Work item: Pull every line with the word "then" out of the entries below.

Provided data:
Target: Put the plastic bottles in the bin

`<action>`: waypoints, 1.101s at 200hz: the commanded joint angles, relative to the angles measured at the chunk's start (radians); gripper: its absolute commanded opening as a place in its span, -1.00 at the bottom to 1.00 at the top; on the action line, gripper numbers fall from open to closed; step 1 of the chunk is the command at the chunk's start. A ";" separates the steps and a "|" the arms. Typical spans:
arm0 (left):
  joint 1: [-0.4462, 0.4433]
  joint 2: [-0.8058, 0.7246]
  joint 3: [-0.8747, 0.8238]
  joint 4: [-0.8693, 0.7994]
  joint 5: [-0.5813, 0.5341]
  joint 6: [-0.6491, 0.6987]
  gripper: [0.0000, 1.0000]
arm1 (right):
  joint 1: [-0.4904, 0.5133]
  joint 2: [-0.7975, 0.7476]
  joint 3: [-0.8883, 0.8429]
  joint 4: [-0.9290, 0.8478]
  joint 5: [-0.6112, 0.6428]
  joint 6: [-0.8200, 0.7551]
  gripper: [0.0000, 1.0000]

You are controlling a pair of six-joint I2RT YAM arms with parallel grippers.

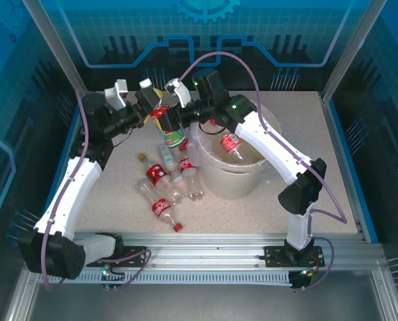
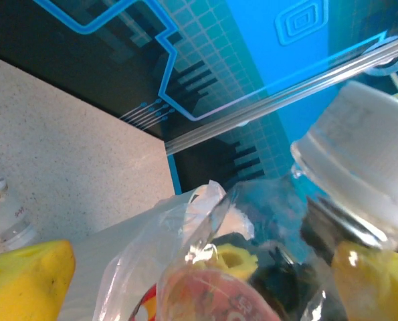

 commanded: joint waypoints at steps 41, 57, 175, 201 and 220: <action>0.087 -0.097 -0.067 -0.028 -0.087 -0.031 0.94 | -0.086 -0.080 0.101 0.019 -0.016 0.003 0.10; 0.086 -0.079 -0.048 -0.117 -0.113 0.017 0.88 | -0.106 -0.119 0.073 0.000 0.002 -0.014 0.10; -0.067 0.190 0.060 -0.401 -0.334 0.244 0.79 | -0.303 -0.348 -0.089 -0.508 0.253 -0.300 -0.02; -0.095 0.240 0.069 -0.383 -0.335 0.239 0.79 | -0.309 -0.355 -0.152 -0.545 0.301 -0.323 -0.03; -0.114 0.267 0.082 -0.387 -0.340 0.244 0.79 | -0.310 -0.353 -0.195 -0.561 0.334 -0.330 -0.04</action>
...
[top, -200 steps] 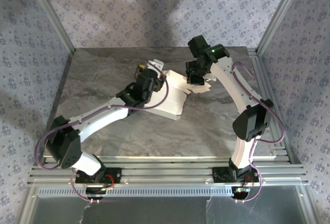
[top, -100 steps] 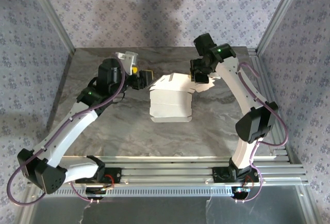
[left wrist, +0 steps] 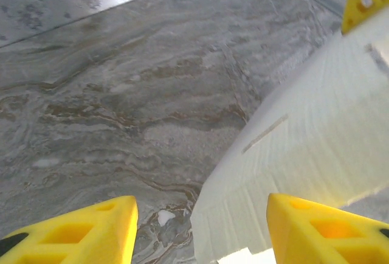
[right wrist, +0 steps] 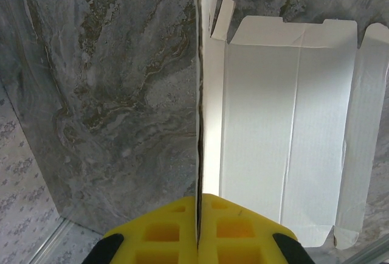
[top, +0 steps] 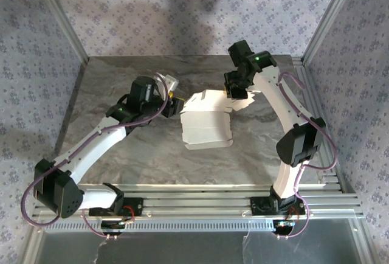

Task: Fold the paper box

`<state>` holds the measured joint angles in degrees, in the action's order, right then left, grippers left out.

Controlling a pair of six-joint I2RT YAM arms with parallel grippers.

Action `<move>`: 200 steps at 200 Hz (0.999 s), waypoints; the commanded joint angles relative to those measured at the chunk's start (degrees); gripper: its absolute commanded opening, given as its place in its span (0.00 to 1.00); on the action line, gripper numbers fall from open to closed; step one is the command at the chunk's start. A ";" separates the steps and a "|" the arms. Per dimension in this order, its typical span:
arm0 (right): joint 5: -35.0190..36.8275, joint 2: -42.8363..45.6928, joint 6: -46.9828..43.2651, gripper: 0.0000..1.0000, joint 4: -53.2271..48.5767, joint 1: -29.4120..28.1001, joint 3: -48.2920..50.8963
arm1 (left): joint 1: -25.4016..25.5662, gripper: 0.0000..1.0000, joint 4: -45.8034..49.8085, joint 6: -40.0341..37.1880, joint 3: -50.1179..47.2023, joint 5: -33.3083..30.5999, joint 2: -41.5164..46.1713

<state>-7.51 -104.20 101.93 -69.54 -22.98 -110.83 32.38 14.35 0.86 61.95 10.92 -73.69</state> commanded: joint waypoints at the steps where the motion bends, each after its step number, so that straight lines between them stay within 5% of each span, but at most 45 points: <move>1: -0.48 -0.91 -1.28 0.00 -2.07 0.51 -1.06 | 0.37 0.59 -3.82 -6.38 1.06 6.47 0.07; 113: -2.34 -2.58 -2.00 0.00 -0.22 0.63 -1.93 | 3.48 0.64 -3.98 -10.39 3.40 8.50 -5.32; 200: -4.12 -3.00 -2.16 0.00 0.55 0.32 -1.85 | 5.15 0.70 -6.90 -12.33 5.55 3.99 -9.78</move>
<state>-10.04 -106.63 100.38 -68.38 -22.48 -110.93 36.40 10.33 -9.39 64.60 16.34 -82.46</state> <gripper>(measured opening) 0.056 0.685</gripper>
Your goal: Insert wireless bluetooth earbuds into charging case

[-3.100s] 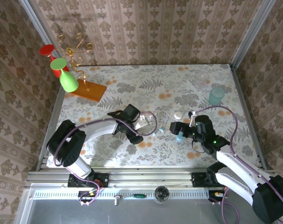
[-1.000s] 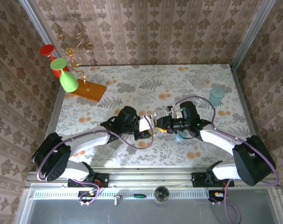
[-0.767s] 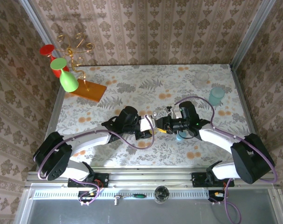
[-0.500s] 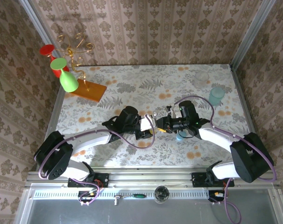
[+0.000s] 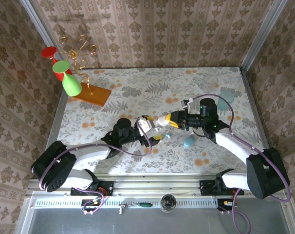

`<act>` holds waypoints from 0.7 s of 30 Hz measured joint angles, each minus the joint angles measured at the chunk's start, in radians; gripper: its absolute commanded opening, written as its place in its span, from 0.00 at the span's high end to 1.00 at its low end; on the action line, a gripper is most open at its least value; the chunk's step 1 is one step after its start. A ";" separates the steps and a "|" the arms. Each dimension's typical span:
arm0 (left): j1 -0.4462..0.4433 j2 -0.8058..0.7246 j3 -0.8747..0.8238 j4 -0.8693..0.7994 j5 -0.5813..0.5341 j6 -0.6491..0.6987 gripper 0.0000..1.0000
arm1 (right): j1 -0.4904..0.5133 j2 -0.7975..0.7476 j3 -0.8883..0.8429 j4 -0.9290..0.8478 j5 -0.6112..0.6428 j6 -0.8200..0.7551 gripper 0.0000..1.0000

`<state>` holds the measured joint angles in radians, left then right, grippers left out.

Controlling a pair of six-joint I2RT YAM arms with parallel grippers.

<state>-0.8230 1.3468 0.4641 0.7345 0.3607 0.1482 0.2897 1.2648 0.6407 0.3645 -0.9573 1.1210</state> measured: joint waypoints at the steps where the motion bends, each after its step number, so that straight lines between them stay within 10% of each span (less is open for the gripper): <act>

Response to this exercise:
`<state>` holds the measured joint angles in degrees, in the action's order, right then left, grippers left out.
`<state>` holds the measured joint angles in radians, left then right, grippers left out.

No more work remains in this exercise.